El testimonio de Juan que ve al Espíritu bajar sobre Cristo nos presenta a Jesús como el verdadero enviado por el Padre. Jesús es el Cordero de Dios que quita el pecado del mundo sacrificándose a Sí mismo para salvarnos a nosotros, pecadores.
Cuánta gratitud debemos tener con Cristo que, sin nosotros merecerlo, cargó voluntariamente con nuestros pecados y nos reconcilió con el Padre para que seamos verdaderamente hijos suyos y herederos de su gloria.
Y este sacrificio se renueva en cada Santa Misa. Allí Jesús vuelve a inmolarse por nosotros de forma incruenta y nos ofrece su perdón y su gracia para que seamos purificados y santificados por su sangre. Y nosotros, ¡qué poco conscientes somos de este don sin medida!
Ser testimonio
Dios no cesa de ofrecernos oportunidades para que alcancemos su gracia y seamos felices, pero los hombres muchas veces permanecemos sordos o indiferentes a esta llamada.
El camino que nos traza el Señor puede parecernos a veces áspero, pero debemos fijarnos en la meta que se nos ofrece. Lo único que Dios nos pide es que no pequemos más.
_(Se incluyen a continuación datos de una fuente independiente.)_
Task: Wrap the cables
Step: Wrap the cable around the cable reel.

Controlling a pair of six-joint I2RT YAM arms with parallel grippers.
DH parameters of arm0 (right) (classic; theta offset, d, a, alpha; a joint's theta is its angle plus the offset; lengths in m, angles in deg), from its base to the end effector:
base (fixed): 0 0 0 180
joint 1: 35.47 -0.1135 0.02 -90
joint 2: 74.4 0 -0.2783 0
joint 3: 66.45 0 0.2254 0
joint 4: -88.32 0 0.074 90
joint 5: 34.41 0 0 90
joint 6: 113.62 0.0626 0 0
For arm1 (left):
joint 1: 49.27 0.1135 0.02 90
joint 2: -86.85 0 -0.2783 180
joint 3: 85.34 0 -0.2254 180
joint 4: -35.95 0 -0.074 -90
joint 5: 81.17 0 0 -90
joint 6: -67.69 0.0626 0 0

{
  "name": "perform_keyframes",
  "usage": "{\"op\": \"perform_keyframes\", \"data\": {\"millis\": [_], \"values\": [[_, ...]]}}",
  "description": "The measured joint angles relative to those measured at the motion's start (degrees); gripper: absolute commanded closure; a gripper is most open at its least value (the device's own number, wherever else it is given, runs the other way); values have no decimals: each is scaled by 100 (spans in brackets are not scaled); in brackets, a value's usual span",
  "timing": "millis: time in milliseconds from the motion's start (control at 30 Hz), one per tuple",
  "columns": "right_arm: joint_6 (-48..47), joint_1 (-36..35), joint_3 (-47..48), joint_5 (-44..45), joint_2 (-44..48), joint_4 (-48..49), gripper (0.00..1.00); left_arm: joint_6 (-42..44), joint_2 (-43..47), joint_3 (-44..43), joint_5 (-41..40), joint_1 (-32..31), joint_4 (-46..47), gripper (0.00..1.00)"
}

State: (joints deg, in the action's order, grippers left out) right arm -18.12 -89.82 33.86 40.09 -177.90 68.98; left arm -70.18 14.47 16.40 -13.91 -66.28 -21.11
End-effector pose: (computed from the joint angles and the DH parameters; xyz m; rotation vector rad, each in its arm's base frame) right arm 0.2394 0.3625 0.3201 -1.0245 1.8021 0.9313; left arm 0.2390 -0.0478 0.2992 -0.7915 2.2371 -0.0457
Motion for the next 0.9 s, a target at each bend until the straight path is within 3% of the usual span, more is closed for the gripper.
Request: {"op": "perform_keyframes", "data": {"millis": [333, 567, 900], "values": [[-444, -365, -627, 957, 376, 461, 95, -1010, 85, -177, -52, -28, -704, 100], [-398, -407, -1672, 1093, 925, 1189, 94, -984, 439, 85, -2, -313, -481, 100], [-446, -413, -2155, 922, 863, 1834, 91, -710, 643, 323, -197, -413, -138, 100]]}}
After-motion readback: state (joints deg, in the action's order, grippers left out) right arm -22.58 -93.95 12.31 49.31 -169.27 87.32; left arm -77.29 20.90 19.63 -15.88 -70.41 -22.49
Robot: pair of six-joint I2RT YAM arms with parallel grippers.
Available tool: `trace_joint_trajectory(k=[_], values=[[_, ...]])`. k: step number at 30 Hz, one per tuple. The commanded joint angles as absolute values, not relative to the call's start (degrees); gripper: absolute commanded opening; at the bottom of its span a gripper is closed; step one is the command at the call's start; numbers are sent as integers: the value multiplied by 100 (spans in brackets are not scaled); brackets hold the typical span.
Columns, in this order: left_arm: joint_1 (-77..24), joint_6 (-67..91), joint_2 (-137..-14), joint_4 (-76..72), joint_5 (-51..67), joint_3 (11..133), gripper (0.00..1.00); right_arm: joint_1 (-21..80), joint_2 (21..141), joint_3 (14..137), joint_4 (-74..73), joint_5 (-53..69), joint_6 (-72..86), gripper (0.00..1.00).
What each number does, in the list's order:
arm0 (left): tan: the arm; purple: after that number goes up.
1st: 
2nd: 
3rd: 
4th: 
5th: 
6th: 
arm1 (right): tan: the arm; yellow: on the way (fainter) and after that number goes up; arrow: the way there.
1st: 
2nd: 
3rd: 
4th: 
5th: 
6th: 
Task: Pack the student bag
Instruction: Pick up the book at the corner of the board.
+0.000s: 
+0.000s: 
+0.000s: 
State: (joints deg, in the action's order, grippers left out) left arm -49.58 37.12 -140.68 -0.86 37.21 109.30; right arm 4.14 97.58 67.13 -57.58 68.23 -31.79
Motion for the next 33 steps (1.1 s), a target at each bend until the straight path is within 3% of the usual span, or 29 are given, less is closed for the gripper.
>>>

El pecado le ofende y destruye nuestra relación con Él.
Sin embargo, si caemos y nos arrepentimos, contamos siempre con su perdón. Por eso Dios se nos presenta en este pasaje con tanta suavidad y ternura: un cordero, una paloma, una luz, el agua, símbolos todos de paz, porque nuestro Dios es un Dios de paz.
Luego San Juan dice: «Yo lo he visto y doy testimonio de Él». También nosotros, ¡cuántas veces hemos sido testigos de la presencia y del amor de Dios en nuestras vidas!
Y podemos preguntarnos: ¿Tenemos nosotros valor para dar testimonio de Jesús siempre que sea preciso? ¿Testimonio de palabra, predicando sin temor sus enseñanzas y de obra, amoldando nuestra vida a sus preceptos?
Luz que atrae
También a nosotros se nos exige ese testimonio ante un mundo cada vez más oscurecido en su ceguera y en su maldad. No nos echemos atrás. No nos avergoncemos de nuestra fe. Seamos astros que brillan en el mundo, luz que atrae, calor que persuade.
Toda la vida de María fue un testimonio constante de fidelidad al Señor.
Por eso hoy, del mismo modo o quizá más que en cualquier otro tiempo, los cristianos debemos pedirle, de modo especial, la gracia de saber recibir el don de Dios con amor agradecido, apreciándolo plenamente como Ella hizo en el Magnificat; la gracia de la generosidad en la entrega personal para imitar su ejemplo de Madre generosa; la gracia de la coherencia de vida, siguiendo su ejemplo de Virgen fiel; la gracia de un amor ardiente y misericordioso a la luz de su testimonio de Madre de misericordia.